# Activity
Please set down only the lines between the line containing "Teacher note: indicate the white plastic" and the end of the records, inclusive, exactly as they stand.
Start of Information provided
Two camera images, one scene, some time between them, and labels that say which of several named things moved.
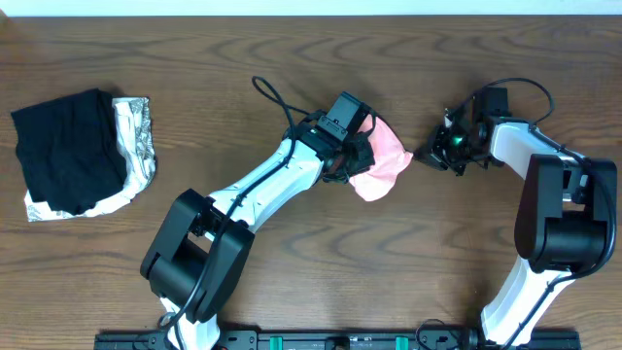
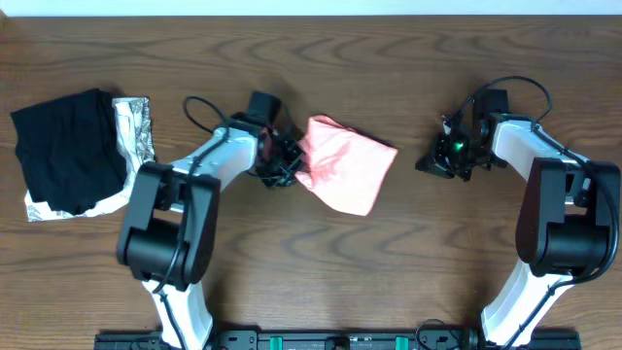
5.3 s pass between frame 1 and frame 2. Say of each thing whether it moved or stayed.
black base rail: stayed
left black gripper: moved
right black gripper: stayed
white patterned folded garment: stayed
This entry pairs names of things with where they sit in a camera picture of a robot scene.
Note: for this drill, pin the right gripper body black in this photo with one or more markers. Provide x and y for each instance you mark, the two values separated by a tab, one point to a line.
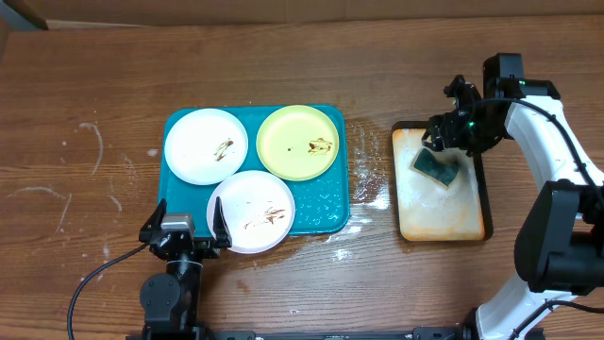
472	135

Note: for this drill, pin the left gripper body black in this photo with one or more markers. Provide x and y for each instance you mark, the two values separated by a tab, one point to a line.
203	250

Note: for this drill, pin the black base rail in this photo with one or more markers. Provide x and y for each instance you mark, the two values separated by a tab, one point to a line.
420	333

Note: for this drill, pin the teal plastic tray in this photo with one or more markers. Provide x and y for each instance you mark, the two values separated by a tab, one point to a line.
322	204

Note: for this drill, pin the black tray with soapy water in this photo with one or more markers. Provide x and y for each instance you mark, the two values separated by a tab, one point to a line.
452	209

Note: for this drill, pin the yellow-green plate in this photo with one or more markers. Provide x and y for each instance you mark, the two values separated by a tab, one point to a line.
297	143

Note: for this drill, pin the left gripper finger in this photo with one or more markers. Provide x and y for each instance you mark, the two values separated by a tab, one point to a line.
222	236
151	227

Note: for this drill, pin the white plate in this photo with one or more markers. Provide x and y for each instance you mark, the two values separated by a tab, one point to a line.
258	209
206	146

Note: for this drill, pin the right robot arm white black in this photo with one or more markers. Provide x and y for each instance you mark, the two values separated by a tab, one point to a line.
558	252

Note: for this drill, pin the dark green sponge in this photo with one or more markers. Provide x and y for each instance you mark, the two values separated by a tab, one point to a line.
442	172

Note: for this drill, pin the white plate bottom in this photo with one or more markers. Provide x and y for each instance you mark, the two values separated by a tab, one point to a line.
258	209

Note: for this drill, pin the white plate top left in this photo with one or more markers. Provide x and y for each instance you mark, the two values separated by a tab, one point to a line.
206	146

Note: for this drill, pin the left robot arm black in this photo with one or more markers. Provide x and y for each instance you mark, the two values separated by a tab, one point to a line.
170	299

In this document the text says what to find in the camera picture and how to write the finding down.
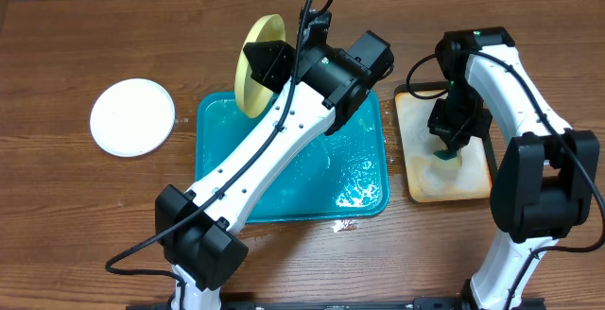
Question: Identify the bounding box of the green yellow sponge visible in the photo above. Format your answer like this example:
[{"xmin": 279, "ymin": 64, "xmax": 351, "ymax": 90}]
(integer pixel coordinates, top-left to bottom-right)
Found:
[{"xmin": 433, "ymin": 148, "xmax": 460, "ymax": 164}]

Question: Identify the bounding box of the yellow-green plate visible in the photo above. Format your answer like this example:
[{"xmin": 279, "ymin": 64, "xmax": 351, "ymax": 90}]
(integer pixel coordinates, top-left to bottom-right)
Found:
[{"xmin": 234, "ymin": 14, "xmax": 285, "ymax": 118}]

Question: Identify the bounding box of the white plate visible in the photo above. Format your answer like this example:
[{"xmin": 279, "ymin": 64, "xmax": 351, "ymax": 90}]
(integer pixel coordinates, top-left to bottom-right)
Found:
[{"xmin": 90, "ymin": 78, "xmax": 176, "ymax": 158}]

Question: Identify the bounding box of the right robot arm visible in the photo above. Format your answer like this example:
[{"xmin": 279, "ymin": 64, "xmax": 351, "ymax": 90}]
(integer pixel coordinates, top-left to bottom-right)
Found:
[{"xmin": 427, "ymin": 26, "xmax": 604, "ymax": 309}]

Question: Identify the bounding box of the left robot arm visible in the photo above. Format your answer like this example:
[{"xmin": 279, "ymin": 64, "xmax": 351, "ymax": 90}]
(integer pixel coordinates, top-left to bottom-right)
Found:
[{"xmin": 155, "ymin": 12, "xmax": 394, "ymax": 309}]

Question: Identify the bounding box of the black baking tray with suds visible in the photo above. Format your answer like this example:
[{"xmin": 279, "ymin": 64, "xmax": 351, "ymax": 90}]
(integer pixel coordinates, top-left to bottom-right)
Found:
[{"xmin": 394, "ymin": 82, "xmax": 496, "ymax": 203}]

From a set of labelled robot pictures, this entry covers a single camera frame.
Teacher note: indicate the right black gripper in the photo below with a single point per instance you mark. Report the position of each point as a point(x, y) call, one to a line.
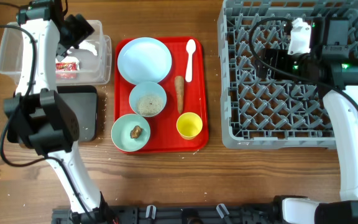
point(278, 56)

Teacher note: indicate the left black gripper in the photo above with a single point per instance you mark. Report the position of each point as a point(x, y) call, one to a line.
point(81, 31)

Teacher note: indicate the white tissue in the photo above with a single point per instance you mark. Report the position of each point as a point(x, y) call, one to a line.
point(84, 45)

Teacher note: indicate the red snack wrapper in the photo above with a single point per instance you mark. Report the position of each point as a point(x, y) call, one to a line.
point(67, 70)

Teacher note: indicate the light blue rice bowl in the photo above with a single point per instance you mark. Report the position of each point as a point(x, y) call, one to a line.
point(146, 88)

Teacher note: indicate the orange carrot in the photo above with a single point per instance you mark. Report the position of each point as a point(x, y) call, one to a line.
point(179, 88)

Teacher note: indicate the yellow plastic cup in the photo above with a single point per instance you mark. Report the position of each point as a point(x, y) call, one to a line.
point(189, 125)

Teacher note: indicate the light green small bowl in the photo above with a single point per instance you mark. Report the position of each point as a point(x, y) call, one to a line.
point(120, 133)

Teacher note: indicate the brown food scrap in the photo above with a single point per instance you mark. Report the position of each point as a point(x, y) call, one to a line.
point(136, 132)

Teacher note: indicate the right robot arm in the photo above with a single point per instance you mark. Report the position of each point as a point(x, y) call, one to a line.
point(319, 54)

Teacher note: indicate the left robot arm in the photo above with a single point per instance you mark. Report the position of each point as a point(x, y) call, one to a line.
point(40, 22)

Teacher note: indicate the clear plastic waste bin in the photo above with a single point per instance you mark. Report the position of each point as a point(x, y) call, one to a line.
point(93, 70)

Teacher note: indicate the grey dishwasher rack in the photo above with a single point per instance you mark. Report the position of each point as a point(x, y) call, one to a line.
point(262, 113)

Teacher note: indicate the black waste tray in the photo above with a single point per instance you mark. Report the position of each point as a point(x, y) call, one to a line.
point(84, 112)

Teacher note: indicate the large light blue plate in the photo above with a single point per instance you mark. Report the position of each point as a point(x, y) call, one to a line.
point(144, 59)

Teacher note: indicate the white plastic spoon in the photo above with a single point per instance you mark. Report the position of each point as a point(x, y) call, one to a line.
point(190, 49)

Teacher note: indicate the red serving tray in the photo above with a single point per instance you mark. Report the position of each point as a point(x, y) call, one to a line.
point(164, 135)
End of Information provided
# Solution for this task
Teacher note: indicate the white plastic spoon in the photo above with a single point per instance you mark. Report the position of each point as a point(x, y) call, one to a line.
point(190, 49)

Teacher note: indicate the red serving tray in the photo above with a single point per instance you mark. Report the position of each point as a point(x, y) call, one to a line.
point(164, 135)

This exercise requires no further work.